* _EXERCISE DESCRIPTION_:
Nothing but the lines from the one with "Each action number" down to the one with "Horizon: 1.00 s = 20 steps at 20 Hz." should be returned, exactly and with both ends included, from the material below.
■ ■ ■ ■
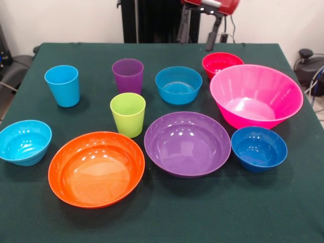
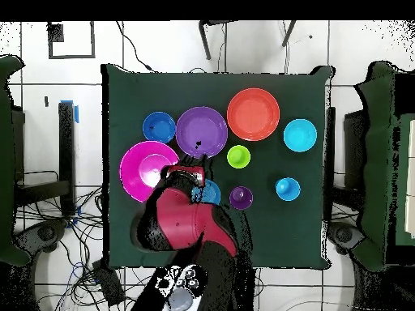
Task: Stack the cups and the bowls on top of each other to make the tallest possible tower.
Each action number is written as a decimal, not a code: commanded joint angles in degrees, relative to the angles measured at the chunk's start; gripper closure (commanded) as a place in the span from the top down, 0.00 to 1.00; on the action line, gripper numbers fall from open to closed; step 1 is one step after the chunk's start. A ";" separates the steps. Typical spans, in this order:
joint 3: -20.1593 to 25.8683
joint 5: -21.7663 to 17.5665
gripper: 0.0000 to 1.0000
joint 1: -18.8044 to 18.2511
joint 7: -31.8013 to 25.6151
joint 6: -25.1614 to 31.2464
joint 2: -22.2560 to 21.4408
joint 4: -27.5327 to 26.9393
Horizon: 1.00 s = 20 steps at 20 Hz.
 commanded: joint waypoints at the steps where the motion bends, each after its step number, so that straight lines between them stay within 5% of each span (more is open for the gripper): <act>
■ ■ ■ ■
* _EXPECTED ANSWER_:
Each action number is written as a decimal, not a code: commanded joint angles in degrees, relative to the angles measured at the chunk's start; gripper closure (commanded) as a place in the span from the top down, 0.00 to 1.00; on the action line, gripper numbers fall from open to closed; step 1 is one step after the chunk's start. A ";" separates the steps. Typical spans, in this order:
joint 3: -20.1593 to 25.8683
joint 5: -21.7663 to 17.5665
gripper: 0.0000 to 1.0000
joint 1: -18.8044 to 18.2511
joint 7: -31.8013 to 25.6151
joint 6: -25.1614 to 31.2464
joint 2: -22.2560 to 21.4408
joint 4: -27.5327 to 26.9393
Horizon: 1.00 s = 20 steps at 20 Hz.

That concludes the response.